Stored dataset items:
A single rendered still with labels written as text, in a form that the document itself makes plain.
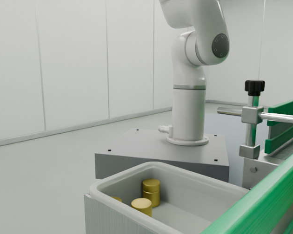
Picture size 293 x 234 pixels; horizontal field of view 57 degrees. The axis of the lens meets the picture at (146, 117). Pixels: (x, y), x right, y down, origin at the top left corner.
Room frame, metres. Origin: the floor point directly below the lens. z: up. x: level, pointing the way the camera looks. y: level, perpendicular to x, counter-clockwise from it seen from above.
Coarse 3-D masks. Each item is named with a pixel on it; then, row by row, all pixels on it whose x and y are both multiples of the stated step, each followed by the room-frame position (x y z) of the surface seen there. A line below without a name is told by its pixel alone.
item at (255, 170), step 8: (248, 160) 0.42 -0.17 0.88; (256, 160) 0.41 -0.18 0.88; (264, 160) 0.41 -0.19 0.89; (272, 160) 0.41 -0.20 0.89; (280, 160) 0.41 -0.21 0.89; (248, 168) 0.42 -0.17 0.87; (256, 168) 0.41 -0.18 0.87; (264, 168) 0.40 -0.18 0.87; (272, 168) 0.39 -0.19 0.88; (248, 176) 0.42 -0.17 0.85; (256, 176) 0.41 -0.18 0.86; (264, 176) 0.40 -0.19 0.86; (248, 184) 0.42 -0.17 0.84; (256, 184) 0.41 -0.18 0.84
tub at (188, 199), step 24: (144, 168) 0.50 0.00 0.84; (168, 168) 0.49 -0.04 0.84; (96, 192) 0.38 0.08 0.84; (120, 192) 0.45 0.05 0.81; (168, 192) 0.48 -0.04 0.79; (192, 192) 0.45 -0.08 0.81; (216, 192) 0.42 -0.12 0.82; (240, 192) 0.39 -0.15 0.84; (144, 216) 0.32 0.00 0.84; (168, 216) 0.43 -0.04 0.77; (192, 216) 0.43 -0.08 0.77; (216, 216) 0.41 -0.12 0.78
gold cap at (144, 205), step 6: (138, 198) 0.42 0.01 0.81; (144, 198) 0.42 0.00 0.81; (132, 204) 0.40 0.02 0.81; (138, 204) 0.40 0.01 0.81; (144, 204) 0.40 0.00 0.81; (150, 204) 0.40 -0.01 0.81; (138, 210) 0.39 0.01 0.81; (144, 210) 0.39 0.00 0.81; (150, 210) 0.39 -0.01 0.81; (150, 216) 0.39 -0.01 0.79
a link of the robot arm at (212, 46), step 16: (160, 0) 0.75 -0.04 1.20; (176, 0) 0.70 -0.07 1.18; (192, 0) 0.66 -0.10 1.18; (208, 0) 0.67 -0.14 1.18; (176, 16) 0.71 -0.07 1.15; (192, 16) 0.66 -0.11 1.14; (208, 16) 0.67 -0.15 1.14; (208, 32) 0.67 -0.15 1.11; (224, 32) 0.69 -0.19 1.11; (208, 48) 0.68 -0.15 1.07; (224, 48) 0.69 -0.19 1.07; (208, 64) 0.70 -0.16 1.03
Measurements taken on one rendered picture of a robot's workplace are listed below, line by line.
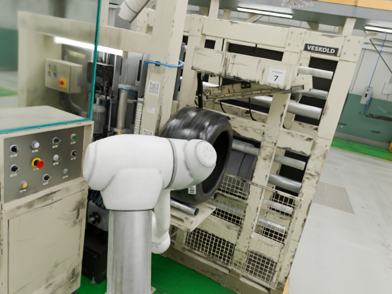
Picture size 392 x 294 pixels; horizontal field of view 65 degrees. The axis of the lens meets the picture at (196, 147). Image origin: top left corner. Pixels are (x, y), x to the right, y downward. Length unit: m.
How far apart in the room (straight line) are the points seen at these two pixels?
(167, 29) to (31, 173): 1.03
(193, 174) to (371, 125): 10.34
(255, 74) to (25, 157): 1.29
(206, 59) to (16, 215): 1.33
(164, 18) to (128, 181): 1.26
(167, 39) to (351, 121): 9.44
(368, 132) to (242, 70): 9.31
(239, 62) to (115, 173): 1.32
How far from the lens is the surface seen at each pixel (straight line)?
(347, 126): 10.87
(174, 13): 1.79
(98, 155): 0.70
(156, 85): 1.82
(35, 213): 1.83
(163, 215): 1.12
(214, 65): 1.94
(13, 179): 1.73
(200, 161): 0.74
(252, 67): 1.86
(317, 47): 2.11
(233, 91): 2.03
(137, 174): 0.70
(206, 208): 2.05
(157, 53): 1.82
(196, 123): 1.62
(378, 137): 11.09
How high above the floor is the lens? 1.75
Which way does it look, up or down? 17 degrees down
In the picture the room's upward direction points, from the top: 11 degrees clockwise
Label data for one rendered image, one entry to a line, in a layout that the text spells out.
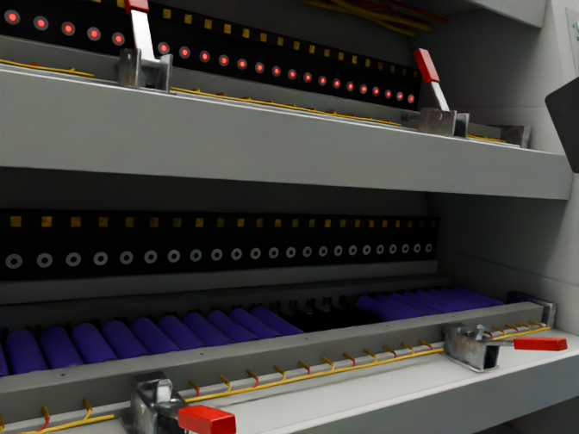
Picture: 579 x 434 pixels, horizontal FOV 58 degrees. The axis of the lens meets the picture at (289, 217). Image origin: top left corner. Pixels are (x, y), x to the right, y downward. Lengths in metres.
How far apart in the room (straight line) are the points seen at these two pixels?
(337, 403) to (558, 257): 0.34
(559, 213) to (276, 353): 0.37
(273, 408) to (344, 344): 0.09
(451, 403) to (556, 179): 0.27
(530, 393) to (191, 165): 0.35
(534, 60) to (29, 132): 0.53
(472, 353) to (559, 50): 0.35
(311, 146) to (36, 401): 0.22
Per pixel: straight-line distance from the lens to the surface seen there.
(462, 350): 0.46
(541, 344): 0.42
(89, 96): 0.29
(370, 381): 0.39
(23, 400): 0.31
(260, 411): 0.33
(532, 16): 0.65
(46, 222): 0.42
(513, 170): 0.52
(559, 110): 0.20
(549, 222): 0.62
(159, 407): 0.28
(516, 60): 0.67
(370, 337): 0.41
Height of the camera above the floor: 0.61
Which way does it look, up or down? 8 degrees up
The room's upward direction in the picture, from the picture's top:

**ASSIGNED TASK**
Without the pictures, print the records in full, exactly as they appear.

**EXERCISE RESPONSE**
A single rendered still with labels written as text, in a form that the document itself makes plain.
Picture size 293 x 234 pixels; horizontal field of view 57 degrees. The axis of the lens meets the picture at (146, 117). Pixels: (x, y), x right, y down, origin at the top left corner.
Room frame, metres. Origin: the floor point directly below the lens. z: up. x: level, pointing the way the camera looks. y: level, perpendicular to x, counter-clockwise from it seen from above.
Coarse 3-D masks. Each item is named with a pixel on it; then, row by row, all pixels on it whose x and y are both multiples of the stated step, each followed by the room-frame position (x y z) of the surface seen there. A line below without a name is told by its pixel alone.
item at (255, 170), step 8: (248, 160) 0.42 -0.17 0.88; (256, 160) 0.41 -0.18 0.88; (264, 160) 0.41 -0.19 0.89; (272, 160) 0.41 -0.20 0.89; (280, 160) 0.41 -0.21 0.89; (248, 168) 0.42 -0.17 0.87; (256, 168) 0.41 -0.18 0.87; (264, 168) 0.40 -0.18 0.87; (272, 168) 0.39 -0.19 0.88; (248, 176) 0.42 -0.17 0.85; (256, 176) 0.41 -0.18 0.86; (264, 176) 0.40 -0.19 0.86; (248, 184) 0.42 -0.17 0.84; (256, 184) 0.41 -0.18 0.84
tub at (188, 199), step 24: (144, 168) 0.50 0.00 0.84; (168, 168) 0.49 -0.04 0.84; (96, 192) 0.38 0.08 0.84; (120, 192) 0.45 0.05 0.81; (168, 192) 0.48 -0.04 0.79; (192, 192) 0.45 -0.08 0.81; (216, 192) 0.42 -0.12 0.82; (240, 192) 0.39 -0.15 0.84; (144, 216) 0.32 0.00 0.84; (168, 216) 0.43 -0.04 0.77; (192, 216) 0.43 -0.08 0.77; (216, 216) 0.41 -0.12 0.78
gold cap at (144, 205), step 6: (138, 198) 0.42 0.01 0.81; (144, 198) 0.42 0.00 0.81; (132, 204) 0.40 0.02 0.81; (138, 204) 0.40 0.01 0.81; (144, 204) 0.40 0.00 0.81; (150, 204) 0.40 -0.01 0.81; (138, 210) 0.39 0.01 0.81; (144, 210) 0.39 0.00 0.81; (150, 210) 0.39 -0.01 0.81; (150, 216) 0.39 -0.01 0.79
a link of the robot arm at (212, 46), step 16: (160, 0) 0.75 -0.04 1.20; (176, 0) 0.70 -0.07 1.18; (192, 0) 0.66 -0.10 1.18; (208, 0) 0.67 -0.14 1.18; (176, 16) 0.71 -0.07 1.15; (192, 16) 0.66 -0.11 1.14; (208, 16) 0.67 -0.15 1.14; (208, 32) 0.67 -0.15 1.11; (224, 32) 0.69 -0.19 1.11; (208, 48) 0.68 -0.15 1.07; (224, 48) 0.69 -0.19 1.07; (208, 64) 0.70 -0.16 1.03
Measurements taken on one rendered picture of a robot's workplace are listed below, line by line.
Picture size 392 x 294 pixels; horizontal field of view 65 degrees. The axis of the lens meets the picture at (196, 147). Image origin: top left corner. Pixels are (x, y), x to the right, y downward. Length unit: m.
How far apart in the room (straight line) are the points seen at these two pixels?
(167, 29) to (31, 173): 1.03
(193, 174) to (371, 125): 10.34
(255, 74) to (25, 157): 1.29
(206, 59) to (16, 215): 1.33
(164, 18) to (128, 181): 1.26
(167, 39) to (351, 121): 9.44
(368, 132) to (242, 70): 9.31
(239, 62) to (115, 173): 1.32
How far from the lens is the surface seen at each pixel (straight line)?
(347, 126): 10.87
(174, 13): 1.79
(98, 155): 0.70
(156, 85): 1.82
(35, 213): 1.83
(163, 215): 1.12
(214, 65): 1.94
(13, 179): 1.73
(200, 161): 0.74
(252, 67): 1.86
(317, 47): 2.11
(233, 91): 2.03
(137, 174): 0.70
(206, 208): 2.05
(157, 53): 1.82
(196, 123): 1.62
(378, 137): 11.09
How high above the floor is the lens? 1.75
Which way does it look, up or down? 17 degrees down
In the picture the room's upward direction points, from the top: 11 degrees clockwise
Label data for one rendered image, one entry to a line, in a layout that the text spells out.
Picture: 579 x 434 pixels, horizontal FOV 58 degrees. The axis of the lens meets the picture at (289, 217). Image origin: top left corner. Pixels are (x, y), x to the right, y downward. Lengths in metres.
How far apart in the room (straight line) are the points seen at these two pixels?
(337, 403) to (558, 257): 0.34
(559, 213) to (276, 353): 0.37
(273, 408) to (344, 344): 0.09
(451, 403) to (556, 179): 0.27
(530, 393) to (191, 165): 0.35
(534, 60) to (29, 132): 0.53
(472, 353) to (559, 50): 0.35
(311, 146) to (36, 401): 0.22
Per pixel: straight-line distance from the lens to the surface seen there.
(462, 350): 0.46
(541, 344): 0.42
(89, 96): 0.29
(370, 381): 0.39
(23, 400): 0.31
(260, 411): 0.33
(532, 16): 0.65
(46, 222): 0.42
(513, 170): 0.52
(559, 110): 0.20
(549, 222): 0.62
(159, 407): 0.28
(516, 60): 0.67
(370, 337): 0.41
Height of the camera above the floor: 0.61
Which way does it look, up or down? 8 degrees up
The room's upward direction in the picture, from the picture's top:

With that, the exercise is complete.